By most accounts, 2013 has already been a sports year for the ages. In just about a month we have seen one of the craziest and most drama filled NFL playoffs in recent memory (of course capped off soon by the “Har-bowl, Brother Vs. Brother, ‘Thunderdome’ rules battle of the century), a total collapse of any and all order in NCAA basketball, the first ever red card for violence against a ball boy, the biggest confession regarding athletic doping ever, and an unbelievable — and totally fulfilling — collapse of the All-Star stacked Los Angeles Lakers as they play their way towards becoming the fourth best NBA franchise…in California.
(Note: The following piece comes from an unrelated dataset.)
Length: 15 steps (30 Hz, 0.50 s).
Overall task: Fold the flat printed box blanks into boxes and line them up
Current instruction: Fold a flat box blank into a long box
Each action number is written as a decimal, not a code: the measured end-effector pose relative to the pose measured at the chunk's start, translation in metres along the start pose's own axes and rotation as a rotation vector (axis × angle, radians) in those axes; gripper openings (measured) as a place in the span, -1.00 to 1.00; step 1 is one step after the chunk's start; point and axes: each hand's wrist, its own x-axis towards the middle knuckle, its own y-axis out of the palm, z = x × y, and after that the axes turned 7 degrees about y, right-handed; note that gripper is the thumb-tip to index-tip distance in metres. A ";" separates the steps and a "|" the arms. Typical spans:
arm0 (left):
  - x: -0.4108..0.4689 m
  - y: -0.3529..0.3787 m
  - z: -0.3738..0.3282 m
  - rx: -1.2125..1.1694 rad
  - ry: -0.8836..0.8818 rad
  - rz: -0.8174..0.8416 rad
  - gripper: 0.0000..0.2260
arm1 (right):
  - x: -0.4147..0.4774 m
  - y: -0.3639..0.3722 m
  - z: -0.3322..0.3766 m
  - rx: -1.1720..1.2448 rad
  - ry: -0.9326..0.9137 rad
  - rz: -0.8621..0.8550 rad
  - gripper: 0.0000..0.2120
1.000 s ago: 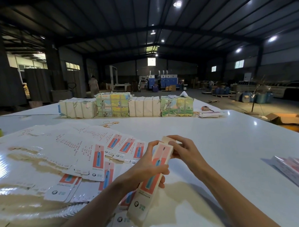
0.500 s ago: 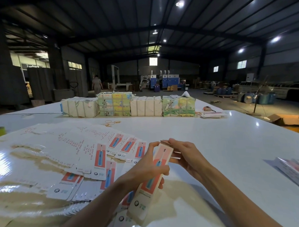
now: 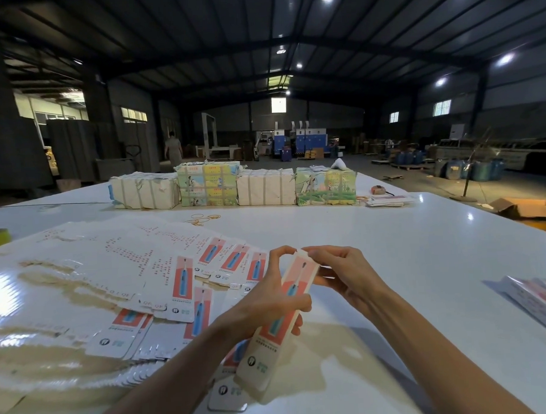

Yet none of this has even come CLOSE to overshadowing perhaps the most interesting sports related story since Mike Tyson was at his face tattooing, Muhammed prophesizing, baby eating peak. The Manti Te’o and Lennay Kekkua love story has had EVERYTHING. Live girlfriend, dead girlfriend. Real girlfriend, fake girlfriend. Just three lovers, just six accomplices. There has been deceit, dishonesty, confusion, phone logs, recordings, aliases, alibis, leukemia, ressurection, de-ressurection, and for some reason, an Arizona Cardinal. All for gossip about who a kid in college was or was not dating.
Weeks after the story broke, we seem further from understanding the “who,” “what,” “where,” and “huh” of this tangled chaotic love decagon. Why has the truth been so hard to find? Why don’t we know for sure who is behind Lennay Kekkua? Why do questions in articles often come in threes? It’s time to take a deeper look into this scandal — beyond the surface, the coverage, or the facts — to figure out who is really behind this mystery. And I don’t mean who the liberal media “tell” us is “behind” this, I mean the puppeteer pulling the strings. The diabolical mastermind who could engineer such a twisted and disturbed web of lies. Only then will we be able to bury this atrocity in our minds. And not fake — Lennay Kekkua bury — I mean actual bury. Just thought I should clarify that.
On to the truth!
Culprit? Ronaiah Tuiasosopo
Vegas Odds: Whatever the Vegas odds are for “This guy definitely did it,” unless Te’o is paying him to take the fall by pretending to be a bunny boiler, and the odds of that are only slightly better than you coming home to find Jaime Pressly waiting for you in heels and not much else.
Best Known For: Having anyone doubt he had a hand in this, when his name sounds exactly like one of the incantations from the book in Evil Dead.
Why? And there’s the rub. Tuiasosopo admitted to Dr. Phil that he played a big old role in all of this mess. But why? What is the end game to picking on some random college football player? He says he was in love, which deeply misunderstands the meaning of the word. But why do it in the first place? If it were money, the plan made no sense. If it were fame, any person with the wherewithal to concoct this elaborate scheme had to have the general sense to surmise at some point this would lead to infamy, not fame. If it were boredom, it’s called the internet, dude. There’s enough porn out there to waste eons, get a handle on yourself (and yes, pun wholeheartedly intended). This guy is a pawn, a patsy, another P-word that means similar things. Prawn? Let’s go with prawn.